Der Schwerbelastungskörper hat den Krieg überstanden und auch die Nachkriegszeit, in der vieles, was an Hitlers und Speers Germania erinnert hätte, abgeräumt wurde. Geschliffen wurde nicht nur der Rohbau des Hauses des Fremdenverkehrs am Großen Platz, sondern auch die Neue Reichskanzlei, mit der Speers Karriere als Hitlers Architekt begonnen hatte.

War das was?

Der lange Weg zur Aufarbeitung

Germania war lange Zeit versunken wie ein Atlantis eines untergegangenen Epoche. Erst als im Landesarchiv Akten aus der Plankammer des Generalbauinspektors gefunden wurden, begann – mit der Ausstellung 1998 – die Aufarbeitung.

Albert Speer, in Nürnberg zu 20 Jahren Haft verurteilt, war da längst ein freier Mann, seine Memoiren waren Bestseller geworden. Wenn schon Speer nichts von Auschwitz gewusst haben will, wie er behauptete, durften es Millionen Deutsche dann nicht auch?

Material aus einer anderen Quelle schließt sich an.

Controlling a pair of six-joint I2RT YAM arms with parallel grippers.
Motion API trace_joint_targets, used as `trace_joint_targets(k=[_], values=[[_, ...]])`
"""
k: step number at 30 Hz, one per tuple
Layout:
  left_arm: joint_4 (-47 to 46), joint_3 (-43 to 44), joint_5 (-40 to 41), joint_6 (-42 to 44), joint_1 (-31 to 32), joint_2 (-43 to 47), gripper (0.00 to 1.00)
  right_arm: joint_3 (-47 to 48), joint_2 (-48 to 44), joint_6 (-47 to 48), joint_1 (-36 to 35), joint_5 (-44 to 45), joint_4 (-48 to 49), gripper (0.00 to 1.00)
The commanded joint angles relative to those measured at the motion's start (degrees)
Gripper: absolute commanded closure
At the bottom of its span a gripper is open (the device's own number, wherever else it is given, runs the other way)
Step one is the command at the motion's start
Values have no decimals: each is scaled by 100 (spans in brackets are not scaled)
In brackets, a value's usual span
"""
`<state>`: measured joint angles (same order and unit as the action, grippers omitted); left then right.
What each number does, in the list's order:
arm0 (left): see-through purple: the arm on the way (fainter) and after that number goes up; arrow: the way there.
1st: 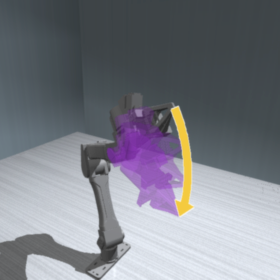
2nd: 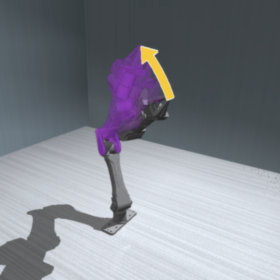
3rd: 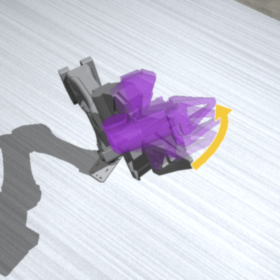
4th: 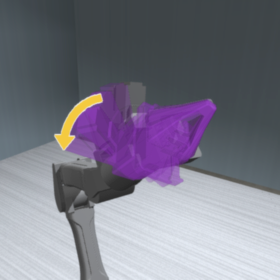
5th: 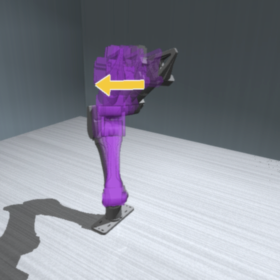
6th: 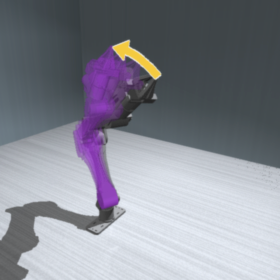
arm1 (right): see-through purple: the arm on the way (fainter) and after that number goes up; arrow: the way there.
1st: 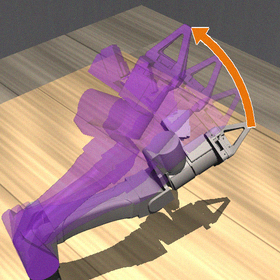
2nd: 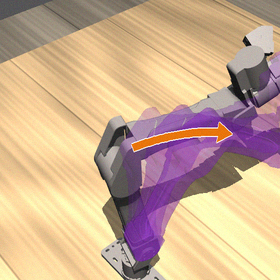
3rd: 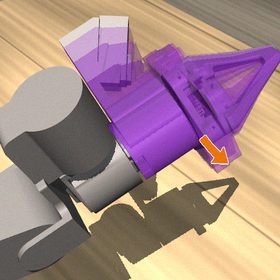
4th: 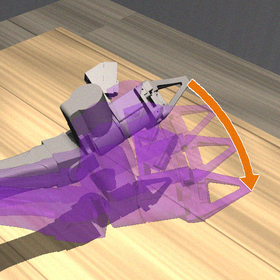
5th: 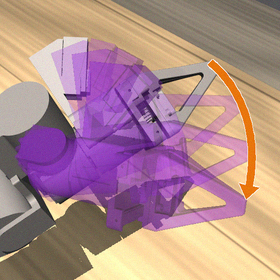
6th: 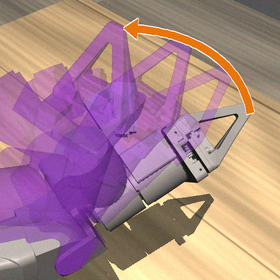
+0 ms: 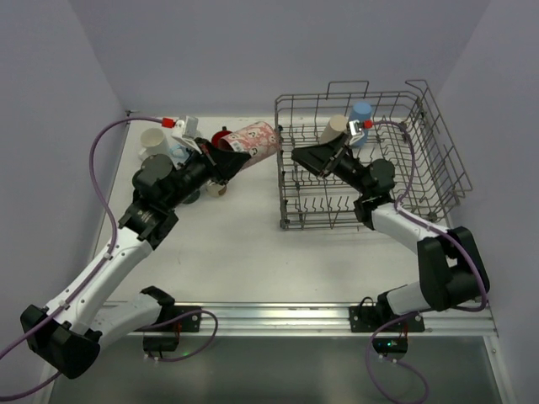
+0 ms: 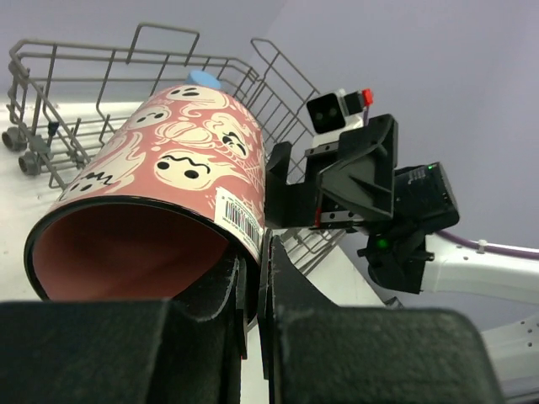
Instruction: Unload the cups from the dish rack
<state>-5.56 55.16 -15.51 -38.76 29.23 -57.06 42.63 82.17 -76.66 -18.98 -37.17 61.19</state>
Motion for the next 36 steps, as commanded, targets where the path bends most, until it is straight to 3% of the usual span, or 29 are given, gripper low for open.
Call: trace_joint_targets(k=[1, 4, 8, 9, 14, 18, 22, 29, 36], values=[[-1350, 14, -126, -68, -5, 161, 100, 193, 316, -269, 9, -334, 841, 1], [-1186, 213, -7, 43, 3, 72, 100, 193, 326, -244, 9, -361, 869, 1], [588, 987, 881, 799, 3, -138, 100, 149, -33, 177, 18, -274, 343, 1], [1453, 1128, 1057, 939, 3, -217, 100, 192, -139, 535, 17, -195, -190, 1], [2988, 1972, 1840, 1643, 3, -885, 100, 386, -973, 1943, 9, 525, -2222, 1], [3403, 2464, 1946, 1942, 12, -1561, 100, 500, -1668, 3023, 17, 1193, -3628, 1], [3711, 3086, 1754, 2214, 30, -2509, 100, 571, -2344, 3649, 9, 1659, -4413, 1], [4615, 4186, 2420, 2997, 346, -3829, 100, 422, -2987, 4054, 17, 2205, -4897, 1], [5205, 5092, 2263, 3454, 478, -4770, 100, 307, -3155, 4116, 17, 2249, -4933, 1]])
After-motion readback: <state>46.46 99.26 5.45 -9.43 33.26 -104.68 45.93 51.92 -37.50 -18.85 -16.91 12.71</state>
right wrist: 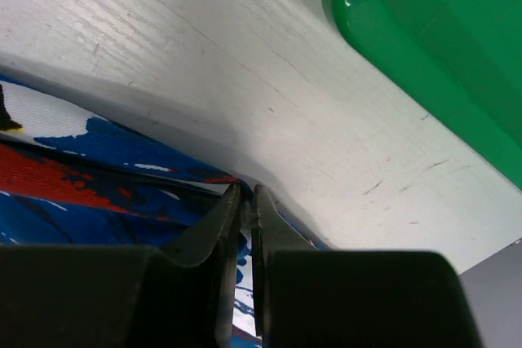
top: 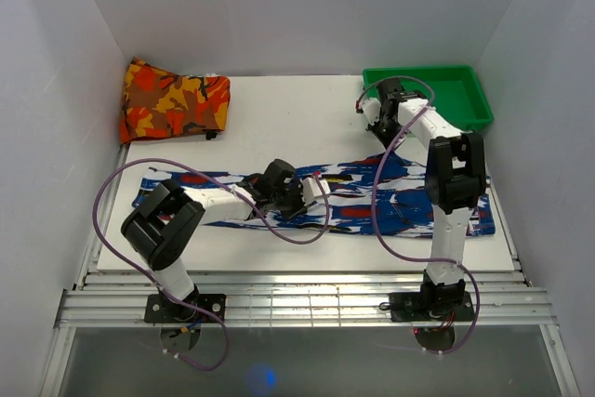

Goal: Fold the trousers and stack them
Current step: Fold the trousers

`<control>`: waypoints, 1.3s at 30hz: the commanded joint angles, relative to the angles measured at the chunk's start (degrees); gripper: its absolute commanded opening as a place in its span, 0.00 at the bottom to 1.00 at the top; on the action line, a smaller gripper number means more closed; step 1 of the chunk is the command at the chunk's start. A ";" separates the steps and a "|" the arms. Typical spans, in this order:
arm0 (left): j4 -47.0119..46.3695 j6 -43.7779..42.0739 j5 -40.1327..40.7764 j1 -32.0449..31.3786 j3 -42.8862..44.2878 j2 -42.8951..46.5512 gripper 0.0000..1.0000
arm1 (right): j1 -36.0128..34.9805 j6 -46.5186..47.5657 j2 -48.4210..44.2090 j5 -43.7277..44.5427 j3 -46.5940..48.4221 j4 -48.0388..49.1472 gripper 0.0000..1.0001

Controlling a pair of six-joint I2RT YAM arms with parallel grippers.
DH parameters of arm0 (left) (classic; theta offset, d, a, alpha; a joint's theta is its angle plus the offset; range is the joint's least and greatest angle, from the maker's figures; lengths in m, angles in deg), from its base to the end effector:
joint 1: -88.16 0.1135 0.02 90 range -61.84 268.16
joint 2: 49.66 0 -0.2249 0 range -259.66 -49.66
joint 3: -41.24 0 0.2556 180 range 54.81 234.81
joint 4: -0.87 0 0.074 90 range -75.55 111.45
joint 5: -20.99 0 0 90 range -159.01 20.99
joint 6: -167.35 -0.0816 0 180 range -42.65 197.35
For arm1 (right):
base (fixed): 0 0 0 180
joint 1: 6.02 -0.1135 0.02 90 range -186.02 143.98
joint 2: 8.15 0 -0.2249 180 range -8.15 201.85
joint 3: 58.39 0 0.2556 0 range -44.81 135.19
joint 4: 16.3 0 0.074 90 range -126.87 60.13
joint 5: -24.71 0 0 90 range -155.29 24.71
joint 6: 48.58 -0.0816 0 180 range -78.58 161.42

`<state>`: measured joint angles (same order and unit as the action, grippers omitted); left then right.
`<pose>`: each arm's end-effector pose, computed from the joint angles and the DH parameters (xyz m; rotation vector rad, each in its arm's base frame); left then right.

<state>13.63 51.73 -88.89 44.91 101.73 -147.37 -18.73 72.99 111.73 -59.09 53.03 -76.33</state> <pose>0.2364 -0.2605 0.0663 1.5124 1.9297 -0.5603 0.4329 0.0886 0.1266 -1.0210 2.5853 -0.2350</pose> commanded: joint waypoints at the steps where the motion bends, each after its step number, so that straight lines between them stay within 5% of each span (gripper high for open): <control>1: 16.99 -2.06 -0.24 -0.96 -5.43 -3.54 0.00 | 1.28 -0.63 2.38 2.15 2.61 1.02 0.08; 9: 16.99 -0.84 -1.57 -4.66 -6.40 -2.49 0.00 | 1.64 -4.76 7.39 0.41 8.92 0.41 0.10; 13: 16.55 5.05 1.50 -3.61 -3.86 1.81 0.30 | 1.72 -6.61 4.24 -4.61 10.35 -1.44 0.68; 14: 16.81 6.54 2.12 -2.82 -2.89 3.13 0.42 | 1.72 -6.44 1.96 -5.22 10.26 -1.53 0.73; 16: 18.65 10.67 1.69 1.04 1.23 6.82 0.50 | 2.33 -6.00 -0.33 -5.58 9.30 -1.62 0.91; 19: 22.07 15.93 -0.68 9.21 7.28 10.69 0.62 | 4.00 -4.59 -6.73 -9.35 6.41 -2.67 1.00; 28: 37.18 15.18 -2.61 40.40 11.71 13.78 0.63 | 7.09 5.25 -16.77 -22.09 -5.45 -16.80 0.96; 33: 44.41 8.42 -2.63 57.18 11.45 7.37 0.57 | 7.26 6.75 -18.36 -23.86 -19.06 -15.86 0.96; 39: 44.77 5.94 0.97 69.32 13.45 -0.97 0.54 | 8.31 7.10 -16.34 -18.77 -27.35 -9.81 0.95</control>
<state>55.55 60.56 -89.19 110.42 113.49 -146.43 -11.34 79.00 95.16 -79.33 26.72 -88.79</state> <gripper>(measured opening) 0.544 0.955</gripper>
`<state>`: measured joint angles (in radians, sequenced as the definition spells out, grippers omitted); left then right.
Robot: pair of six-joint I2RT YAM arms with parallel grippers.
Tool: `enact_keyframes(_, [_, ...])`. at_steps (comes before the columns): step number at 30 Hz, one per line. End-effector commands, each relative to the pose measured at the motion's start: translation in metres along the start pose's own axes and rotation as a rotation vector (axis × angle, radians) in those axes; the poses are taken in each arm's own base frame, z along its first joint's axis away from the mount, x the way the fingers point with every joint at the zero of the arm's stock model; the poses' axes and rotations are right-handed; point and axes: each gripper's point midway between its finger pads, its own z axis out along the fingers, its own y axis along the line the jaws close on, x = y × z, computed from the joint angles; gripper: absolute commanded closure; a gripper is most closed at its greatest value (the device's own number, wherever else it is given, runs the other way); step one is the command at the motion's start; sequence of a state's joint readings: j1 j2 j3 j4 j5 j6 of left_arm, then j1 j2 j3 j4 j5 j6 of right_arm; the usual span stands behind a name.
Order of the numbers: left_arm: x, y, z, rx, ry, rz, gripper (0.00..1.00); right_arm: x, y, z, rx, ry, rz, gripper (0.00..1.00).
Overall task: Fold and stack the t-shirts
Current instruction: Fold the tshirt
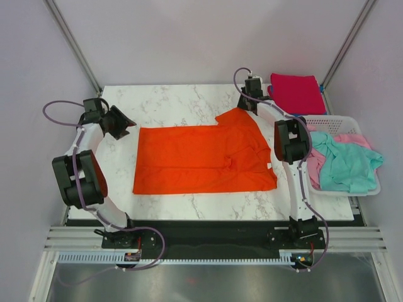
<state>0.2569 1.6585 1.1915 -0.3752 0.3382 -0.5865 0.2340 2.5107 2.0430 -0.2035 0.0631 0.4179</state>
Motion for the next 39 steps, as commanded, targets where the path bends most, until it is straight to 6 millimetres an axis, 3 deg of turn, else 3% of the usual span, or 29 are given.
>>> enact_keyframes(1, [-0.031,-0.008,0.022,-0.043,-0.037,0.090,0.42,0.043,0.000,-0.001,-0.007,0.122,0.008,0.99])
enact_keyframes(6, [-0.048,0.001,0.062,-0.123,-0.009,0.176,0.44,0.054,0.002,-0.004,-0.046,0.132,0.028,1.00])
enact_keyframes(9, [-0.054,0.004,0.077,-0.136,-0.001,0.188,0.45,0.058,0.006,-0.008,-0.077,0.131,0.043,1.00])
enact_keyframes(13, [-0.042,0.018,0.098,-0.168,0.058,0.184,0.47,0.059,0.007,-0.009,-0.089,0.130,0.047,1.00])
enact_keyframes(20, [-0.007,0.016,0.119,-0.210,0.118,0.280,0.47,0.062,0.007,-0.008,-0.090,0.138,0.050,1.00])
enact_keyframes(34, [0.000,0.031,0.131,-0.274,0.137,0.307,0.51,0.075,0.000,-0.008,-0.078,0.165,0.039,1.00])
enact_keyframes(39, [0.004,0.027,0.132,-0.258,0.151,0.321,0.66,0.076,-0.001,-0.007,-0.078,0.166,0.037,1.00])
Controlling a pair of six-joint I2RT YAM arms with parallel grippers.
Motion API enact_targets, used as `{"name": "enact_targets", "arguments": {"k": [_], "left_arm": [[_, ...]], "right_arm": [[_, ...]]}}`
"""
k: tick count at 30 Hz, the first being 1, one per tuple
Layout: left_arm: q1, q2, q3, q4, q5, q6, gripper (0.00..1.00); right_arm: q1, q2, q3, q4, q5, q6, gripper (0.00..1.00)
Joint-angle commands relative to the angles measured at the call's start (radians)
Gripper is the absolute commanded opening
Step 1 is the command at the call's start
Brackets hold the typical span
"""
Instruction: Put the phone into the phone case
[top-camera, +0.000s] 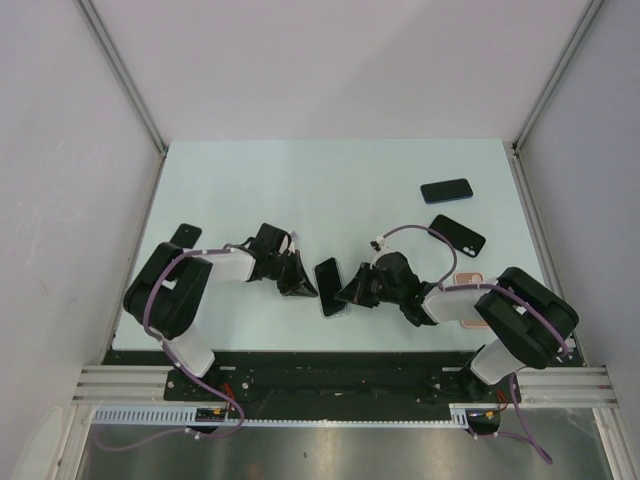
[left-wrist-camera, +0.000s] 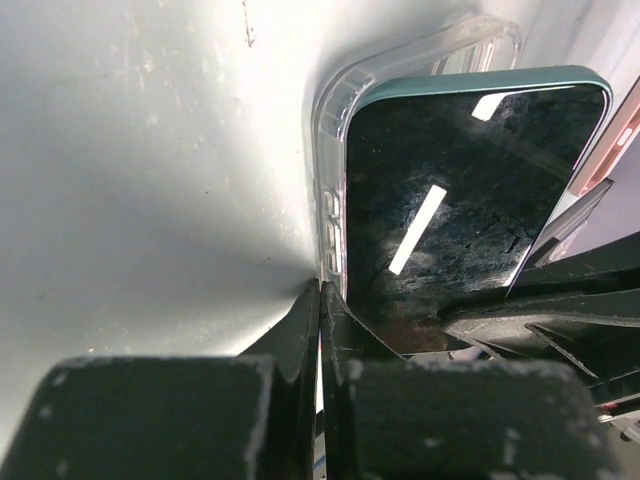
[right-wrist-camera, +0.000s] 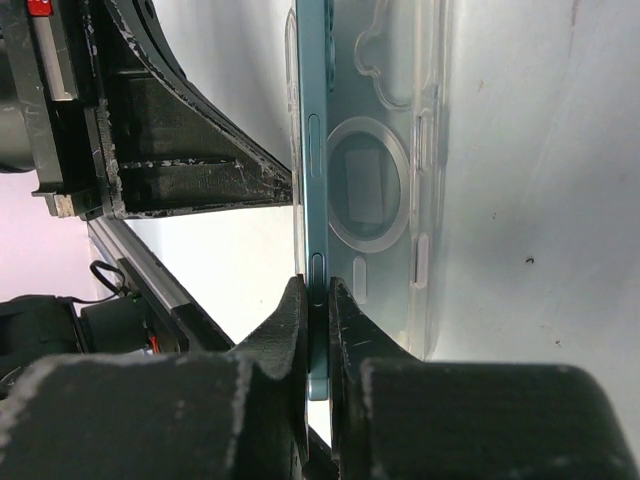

Und seine Architekten? Machten in der Bundesrepublik oder in der DDR Karriere. Hans Freese, der Architekt des Zwangsarbeiterlagers in Schöneweide, wurde nicht nur Rektor der TU Berlin. Er beteiligte sich auch an Wettbewerben für den Wiederaufbau von Städten wie Potsdam, Oranienburg, Cottbus und Eichwalde. 1955 gewann er den Wettbewerb für den Neubau des Auswärtigen Amtes in Bonn.